%%

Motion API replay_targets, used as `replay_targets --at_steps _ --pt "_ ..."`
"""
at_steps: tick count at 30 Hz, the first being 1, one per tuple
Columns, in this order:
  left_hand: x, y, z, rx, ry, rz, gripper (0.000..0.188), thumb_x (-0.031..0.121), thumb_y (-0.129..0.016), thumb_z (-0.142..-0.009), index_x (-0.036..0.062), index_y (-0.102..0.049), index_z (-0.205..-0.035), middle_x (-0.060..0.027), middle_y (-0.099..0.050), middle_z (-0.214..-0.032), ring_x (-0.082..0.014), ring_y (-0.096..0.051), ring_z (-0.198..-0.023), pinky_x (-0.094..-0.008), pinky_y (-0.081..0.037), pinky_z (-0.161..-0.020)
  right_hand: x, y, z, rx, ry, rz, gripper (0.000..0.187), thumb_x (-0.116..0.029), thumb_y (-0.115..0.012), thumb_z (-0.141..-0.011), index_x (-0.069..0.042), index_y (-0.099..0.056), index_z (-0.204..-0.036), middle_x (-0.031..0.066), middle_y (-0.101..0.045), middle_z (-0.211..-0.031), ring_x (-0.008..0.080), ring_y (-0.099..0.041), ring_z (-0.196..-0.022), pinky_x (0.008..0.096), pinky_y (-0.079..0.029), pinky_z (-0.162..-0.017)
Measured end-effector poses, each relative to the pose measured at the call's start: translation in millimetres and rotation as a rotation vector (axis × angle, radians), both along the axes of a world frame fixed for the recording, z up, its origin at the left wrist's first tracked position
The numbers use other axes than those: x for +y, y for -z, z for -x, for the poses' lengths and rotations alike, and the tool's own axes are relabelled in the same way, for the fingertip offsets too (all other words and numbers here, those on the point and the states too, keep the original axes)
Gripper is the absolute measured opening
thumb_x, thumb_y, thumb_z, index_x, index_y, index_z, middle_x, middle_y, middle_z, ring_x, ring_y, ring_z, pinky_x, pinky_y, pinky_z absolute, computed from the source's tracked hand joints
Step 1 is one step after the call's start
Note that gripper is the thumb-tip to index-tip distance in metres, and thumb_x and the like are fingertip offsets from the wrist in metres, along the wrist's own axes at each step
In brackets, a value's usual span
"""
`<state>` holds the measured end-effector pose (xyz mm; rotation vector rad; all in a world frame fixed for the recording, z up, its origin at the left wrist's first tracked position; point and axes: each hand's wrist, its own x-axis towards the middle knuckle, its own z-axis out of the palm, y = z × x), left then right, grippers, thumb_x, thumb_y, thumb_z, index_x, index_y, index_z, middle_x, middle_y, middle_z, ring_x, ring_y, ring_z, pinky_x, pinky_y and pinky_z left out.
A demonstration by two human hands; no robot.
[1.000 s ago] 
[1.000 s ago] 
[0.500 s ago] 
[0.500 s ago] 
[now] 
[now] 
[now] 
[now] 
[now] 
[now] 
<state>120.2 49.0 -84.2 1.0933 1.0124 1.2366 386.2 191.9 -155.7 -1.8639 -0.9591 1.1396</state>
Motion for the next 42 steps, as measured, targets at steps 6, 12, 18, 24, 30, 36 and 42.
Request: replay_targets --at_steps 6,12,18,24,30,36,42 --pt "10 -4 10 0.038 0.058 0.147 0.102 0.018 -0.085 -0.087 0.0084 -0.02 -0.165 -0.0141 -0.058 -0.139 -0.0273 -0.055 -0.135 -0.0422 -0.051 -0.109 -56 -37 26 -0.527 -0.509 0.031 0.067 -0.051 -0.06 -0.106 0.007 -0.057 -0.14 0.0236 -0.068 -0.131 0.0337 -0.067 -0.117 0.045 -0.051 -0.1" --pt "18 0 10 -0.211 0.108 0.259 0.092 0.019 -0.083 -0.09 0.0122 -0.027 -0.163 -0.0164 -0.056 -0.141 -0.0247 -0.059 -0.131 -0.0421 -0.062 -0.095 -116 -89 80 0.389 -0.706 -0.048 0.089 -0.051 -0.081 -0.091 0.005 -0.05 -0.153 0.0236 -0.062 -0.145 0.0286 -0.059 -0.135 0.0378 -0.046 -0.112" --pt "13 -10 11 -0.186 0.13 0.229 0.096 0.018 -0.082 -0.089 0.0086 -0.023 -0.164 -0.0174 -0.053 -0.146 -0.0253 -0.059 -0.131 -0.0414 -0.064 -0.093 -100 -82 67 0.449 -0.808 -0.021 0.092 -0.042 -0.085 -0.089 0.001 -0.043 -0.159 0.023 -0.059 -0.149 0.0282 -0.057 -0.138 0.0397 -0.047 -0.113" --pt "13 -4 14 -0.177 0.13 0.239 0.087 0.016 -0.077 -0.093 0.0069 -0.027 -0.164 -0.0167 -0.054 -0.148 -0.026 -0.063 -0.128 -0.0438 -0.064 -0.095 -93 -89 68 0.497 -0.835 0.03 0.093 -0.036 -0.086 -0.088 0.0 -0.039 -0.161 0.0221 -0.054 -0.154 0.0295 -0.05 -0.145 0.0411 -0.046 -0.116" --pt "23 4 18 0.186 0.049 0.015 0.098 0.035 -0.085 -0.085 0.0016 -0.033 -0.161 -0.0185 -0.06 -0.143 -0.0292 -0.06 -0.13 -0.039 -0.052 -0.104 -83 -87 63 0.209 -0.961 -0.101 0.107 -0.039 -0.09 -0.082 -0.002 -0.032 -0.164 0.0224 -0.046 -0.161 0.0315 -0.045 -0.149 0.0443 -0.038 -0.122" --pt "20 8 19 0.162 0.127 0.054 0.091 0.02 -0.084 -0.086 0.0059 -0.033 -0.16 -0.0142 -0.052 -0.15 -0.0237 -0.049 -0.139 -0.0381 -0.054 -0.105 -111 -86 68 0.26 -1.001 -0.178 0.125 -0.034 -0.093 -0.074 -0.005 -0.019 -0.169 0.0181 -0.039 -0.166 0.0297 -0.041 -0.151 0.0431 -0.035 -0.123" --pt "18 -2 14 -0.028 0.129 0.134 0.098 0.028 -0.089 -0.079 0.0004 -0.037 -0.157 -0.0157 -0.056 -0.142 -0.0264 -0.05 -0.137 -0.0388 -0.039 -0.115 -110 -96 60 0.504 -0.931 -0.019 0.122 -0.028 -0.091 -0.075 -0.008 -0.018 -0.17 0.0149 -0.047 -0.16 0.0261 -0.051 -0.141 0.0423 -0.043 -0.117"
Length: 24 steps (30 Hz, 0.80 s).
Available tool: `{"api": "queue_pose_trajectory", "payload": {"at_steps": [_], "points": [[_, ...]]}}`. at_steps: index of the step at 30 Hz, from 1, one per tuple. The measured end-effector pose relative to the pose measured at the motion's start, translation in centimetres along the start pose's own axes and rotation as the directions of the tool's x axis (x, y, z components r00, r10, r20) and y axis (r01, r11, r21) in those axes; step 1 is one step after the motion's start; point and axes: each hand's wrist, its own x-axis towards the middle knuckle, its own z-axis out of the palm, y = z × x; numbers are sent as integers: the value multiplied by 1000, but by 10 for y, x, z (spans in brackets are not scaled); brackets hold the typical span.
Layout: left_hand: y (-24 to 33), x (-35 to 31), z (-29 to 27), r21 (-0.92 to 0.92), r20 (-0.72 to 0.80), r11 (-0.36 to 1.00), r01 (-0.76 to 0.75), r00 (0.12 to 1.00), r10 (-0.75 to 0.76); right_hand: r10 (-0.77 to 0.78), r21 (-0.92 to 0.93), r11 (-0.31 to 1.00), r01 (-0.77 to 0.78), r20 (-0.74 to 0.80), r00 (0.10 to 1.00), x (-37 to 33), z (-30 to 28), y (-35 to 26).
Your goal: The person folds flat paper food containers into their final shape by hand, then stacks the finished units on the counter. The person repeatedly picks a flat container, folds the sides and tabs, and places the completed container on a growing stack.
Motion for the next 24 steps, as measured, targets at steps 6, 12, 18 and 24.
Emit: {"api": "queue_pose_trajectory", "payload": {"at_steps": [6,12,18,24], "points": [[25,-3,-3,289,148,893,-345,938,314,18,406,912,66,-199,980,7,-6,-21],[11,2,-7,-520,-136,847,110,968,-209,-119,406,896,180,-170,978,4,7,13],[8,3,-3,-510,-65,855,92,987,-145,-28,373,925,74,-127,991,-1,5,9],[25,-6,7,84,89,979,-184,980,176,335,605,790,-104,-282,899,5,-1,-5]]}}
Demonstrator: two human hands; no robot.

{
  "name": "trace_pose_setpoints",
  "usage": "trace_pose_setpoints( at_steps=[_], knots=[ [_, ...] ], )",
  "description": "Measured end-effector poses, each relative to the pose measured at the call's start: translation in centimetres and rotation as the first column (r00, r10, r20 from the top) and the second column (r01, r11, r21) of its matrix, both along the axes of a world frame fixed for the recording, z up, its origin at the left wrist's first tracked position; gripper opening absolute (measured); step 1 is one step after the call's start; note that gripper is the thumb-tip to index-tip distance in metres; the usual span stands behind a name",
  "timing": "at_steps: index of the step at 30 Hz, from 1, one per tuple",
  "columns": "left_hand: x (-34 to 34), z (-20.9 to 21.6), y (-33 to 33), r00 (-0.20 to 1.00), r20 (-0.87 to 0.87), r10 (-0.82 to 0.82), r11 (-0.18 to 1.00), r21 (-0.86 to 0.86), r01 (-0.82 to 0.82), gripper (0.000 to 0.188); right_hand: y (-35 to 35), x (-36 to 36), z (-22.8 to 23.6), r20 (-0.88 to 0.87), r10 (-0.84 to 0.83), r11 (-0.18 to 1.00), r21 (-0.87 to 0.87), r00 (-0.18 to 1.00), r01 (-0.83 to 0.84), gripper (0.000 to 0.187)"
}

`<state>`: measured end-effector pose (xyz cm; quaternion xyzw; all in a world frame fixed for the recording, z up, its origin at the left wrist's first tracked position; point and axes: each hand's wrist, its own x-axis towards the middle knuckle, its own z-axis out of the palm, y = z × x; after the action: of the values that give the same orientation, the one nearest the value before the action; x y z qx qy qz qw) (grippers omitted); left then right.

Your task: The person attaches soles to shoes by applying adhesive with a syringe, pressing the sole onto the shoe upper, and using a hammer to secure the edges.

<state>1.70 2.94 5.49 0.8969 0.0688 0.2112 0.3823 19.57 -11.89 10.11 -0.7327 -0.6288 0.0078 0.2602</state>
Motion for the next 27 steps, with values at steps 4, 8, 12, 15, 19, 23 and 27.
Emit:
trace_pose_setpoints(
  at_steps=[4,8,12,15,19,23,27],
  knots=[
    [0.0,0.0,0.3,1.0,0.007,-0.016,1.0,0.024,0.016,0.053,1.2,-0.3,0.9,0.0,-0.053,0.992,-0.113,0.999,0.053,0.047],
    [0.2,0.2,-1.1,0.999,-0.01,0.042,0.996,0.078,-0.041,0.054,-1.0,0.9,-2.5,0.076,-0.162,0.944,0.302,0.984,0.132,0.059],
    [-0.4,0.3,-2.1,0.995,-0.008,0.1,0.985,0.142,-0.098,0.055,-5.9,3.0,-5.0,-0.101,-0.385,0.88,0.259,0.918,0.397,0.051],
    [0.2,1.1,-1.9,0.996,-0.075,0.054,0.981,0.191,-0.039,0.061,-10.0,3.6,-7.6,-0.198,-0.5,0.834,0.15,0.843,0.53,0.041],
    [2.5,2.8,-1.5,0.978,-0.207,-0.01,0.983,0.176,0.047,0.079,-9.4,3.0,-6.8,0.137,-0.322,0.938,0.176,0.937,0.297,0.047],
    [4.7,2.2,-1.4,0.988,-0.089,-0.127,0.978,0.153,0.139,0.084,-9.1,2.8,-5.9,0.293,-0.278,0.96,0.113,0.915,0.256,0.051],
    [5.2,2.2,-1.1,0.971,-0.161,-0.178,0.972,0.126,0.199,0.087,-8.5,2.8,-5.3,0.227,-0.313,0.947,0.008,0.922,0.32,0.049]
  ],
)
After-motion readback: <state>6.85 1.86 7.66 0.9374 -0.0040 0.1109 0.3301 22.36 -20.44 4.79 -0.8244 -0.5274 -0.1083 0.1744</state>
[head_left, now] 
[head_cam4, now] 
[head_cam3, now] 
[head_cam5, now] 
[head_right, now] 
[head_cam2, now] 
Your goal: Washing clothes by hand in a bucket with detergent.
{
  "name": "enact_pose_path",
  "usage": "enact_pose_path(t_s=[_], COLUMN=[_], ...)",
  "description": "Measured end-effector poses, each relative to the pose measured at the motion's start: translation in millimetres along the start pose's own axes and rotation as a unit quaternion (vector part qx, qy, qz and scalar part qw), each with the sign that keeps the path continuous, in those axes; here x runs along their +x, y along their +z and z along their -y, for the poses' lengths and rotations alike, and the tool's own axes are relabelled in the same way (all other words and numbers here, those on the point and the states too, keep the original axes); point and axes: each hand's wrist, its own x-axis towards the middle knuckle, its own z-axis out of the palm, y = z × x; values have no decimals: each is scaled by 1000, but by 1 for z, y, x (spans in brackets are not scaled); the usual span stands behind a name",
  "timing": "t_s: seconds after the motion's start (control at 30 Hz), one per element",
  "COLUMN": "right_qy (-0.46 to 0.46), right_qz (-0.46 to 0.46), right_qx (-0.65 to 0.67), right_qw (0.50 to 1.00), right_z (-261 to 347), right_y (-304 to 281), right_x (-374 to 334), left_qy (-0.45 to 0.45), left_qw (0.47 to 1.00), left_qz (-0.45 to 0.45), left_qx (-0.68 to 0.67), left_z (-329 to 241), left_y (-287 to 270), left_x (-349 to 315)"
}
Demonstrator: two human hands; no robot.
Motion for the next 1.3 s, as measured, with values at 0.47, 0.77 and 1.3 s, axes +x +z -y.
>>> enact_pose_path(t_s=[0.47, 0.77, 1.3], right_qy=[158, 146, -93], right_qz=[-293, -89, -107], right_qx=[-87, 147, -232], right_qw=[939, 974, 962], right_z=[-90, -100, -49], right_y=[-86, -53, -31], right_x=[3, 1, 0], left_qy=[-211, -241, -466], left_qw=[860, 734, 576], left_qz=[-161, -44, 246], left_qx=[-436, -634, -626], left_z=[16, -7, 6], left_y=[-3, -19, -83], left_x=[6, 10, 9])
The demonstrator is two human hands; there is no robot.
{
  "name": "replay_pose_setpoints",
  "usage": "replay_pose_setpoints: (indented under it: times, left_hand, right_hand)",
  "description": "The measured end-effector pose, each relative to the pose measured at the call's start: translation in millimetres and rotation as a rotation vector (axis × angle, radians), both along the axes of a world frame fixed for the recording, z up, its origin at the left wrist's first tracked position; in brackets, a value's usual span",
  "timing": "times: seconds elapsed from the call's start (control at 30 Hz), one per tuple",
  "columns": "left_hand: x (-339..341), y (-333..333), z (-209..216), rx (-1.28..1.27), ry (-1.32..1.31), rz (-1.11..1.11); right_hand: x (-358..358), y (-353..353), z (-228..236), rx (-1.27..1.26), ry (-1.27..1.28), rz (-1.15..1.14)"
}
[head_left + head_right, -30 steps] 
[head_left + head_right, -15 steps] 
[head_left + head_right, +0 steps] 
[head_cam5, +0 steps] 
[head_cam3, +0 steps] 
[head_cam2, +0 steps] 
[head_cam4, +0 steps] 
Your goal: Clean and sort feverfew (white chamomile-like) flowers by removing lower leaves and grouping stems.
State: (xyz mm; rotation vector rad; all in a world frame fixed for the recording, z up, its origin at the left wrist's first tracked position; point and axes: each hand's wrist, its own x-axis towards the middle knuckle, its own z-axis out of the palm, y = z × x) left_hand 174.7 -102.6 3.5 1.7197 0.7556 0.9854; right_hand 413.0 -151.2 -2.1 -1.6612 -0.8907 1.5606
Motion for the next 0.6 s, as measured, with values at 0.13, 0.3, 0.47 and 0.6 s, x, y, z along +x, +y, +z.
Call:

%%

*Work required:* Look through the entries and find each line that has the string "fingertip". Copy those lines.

*Your response:*
The numbers use other axes than those: x for +y, y for -z, z for -x, for the poses' lengths and rotations alike, and the tool's own axes are relabelled in the same way, for the fingertip offsets too (all other words and numbers here, those on the point and the states too, keep the original axes)
Note that gripper is the thumb-tip to index-tip distance in metres, and thumb_x and the like are fingertip offsets from the wrist in metres, along the wrist's own axes at each step

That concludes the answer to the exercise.